Muhtasham commented 1 year ago

@LudwigStumpp starcoderdata was in gigabytes, in terms of tokens it is 1 trillion tokens. I think new specification for models sizes is more clearer, and readable.

Here are my two cents, regarding putting the number of tokens: Although I agree that it depends on the tokenizer, it is common thing after Chinchilla Optimal movement.

So I think, Datasets for pretraining: # tokens Datasets for instruction-tuning: # samples or #storage size

LudwigStumpp commented 1 year ago

@Muhtasham, are you sure that the size of starcoderdata is 1 trillion tokens? The text only says "we trained a ~15B parameter model for 1 trillion tokens". I think, 1 trillion tokens here is the number of tokens of the dataset times the number of epochs trained, so not necessarily the size of the dataset. According to https://huggingface.co/datasets/bigcode/starcoderdata, the dataset is of size 783 + 54 + 13 + 32 = 882 GB. But I can't find any information about the number of tokens yet.

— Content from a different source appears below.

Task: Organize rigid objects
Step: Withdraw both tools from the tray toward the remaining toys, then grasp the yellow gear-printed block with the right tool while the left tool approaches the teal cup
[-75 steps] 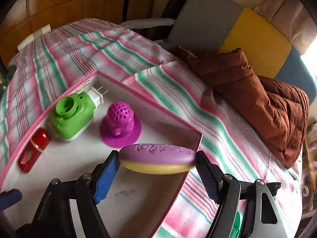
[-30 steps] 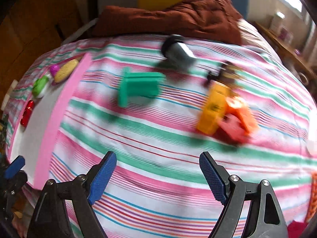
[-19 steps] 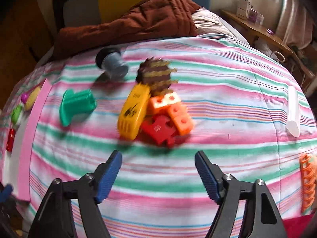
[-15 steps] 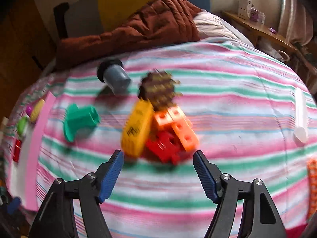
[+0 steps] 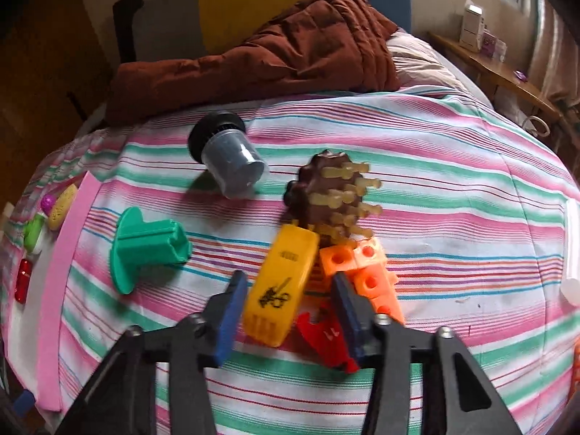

And RedPajama is 1.2 Tillion Tokens and 5TB storage. (just for me here to remember)

LudwigStumpp commented 1 year ago

@Muhtasham, can you please check again? I also decided to add a new table for alignment-tuning and moved the OpenAssistant Conversations Dataset to there.

Muhtasham commented 1 year ago

LGTM @LudwigStumpp thanks, I will double check starcoderdata tokens with some folks from HF and get back to you.

LudwigStumpp commented 1 year ago

Awesome, will merge for now (to not run into any merge conflicts). Let's then create a new PR.

eugeneyan commented 1 year ago

Wow, this is very thoughtful discussion. Thank you both for thinking hard on this! I can see how the collaboration has landed us in a better outcome than the initial proposal.

My two cents:

The updates to model size are non-controversial and a clear improvement.
Representing pre-training and instruction-tuning data as tokens and sample size aligns with how it's typically described.
Thank you for reorganizing the datasets as pre-training, instruction-tuning, etc. This ordering is better.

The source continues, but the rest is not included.